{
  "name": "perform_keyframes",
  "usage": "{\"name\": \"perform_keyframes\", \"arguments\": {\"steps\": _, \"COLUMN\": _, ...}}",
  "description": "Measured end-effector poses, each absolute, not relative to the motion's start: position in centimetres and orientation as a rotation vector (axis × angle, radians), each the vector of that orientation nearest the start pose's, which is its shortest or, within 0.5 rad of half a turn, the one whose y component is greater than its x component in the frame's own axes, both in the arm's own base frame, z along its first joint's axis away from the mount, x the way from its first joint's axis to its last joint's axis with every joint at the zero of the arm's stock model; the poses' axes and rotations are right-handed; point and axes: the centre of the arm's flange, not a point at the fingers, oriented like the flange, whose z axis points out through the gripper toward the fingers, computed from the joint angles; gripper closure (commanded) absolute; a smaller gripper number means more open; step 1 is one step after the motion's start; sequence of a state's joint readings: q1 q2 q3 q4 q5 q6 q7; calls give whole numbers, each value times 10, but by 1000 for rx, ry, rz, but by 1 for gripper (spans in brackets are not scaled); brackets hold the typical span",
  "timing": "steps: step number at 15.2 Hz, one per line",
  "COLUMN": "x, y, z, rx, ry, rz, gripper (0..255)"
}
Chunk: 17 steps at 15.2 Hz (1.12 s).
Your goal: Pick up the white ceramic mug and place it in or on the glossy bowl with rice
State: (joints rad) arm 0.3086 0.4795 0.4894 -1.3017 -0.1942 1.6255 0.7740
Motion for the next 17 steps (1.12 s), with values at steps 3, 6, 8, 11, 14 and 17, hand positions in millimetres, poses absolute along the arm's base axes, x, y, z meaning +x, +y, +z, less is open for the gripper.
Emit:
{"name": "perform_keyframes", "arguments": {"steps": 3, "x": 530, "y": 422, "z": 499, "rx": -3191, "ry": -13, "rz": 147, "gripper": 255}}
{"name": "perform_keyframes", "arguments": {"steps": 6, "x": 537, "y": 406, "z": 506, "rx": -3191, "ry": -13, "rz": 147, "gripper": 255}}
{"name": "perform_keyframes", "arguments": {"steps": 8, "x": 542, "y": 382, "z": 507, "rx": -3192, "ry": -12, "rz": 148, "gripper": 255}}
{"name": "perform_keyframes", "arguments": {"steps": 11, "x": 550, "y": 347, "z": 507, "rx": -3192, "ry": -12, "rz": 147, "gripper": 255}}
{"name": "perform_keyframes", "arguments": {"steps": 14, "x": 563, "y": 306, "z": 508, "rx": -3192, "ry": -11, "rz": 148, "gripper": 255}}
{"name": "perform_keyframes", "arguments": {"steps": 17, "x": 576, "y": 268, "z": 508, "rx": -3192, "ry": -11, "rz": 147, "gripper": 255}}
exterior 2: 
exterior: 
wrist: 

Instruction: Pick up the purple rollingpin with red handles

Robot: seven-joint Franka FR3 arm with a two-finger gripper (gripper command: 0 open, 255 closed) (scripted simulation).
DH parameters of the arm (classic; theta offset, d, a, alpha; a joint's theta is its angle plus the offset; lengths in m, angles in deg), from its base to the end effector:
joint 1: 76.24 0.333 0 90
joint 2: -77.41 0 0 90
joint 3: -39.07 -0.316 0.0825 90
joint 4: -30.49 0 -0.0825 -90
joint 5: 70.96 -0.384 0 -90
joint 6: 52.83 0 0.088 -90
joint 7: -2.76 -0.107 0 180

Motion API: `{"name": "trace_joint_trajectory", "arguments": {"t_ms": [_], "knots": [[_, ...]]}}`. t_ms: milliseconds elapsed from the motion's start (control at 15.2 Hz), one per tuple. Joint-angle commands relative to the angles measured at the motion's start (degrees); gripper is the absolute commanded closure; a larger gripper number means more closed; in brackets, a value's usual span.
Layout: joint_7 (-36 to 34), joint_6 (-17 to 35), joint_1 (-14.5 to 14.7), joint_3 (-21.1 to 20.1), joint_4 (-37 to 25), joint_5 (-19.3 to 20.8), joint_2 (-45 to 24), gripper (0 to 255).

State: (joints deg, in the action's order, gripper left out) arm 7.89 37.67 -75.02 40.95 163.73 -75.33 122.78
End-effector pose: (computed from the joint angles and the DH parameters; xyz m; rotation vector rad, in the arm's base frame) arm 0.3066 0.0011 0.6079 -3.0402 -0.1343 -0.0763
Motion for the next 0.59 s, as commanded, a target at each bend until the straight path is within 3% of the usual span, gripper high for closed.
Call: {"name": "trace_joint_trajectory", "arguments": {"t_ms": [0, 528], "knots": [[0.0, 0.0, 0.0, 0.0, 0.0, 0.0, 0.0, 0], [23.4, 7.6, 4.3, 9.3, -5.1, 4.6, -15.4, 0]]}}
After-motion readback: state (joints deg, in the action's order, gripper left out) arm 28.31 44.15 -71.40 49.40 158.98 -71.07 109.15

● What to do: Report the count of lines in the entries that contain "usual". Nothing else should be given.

● Your solution: 2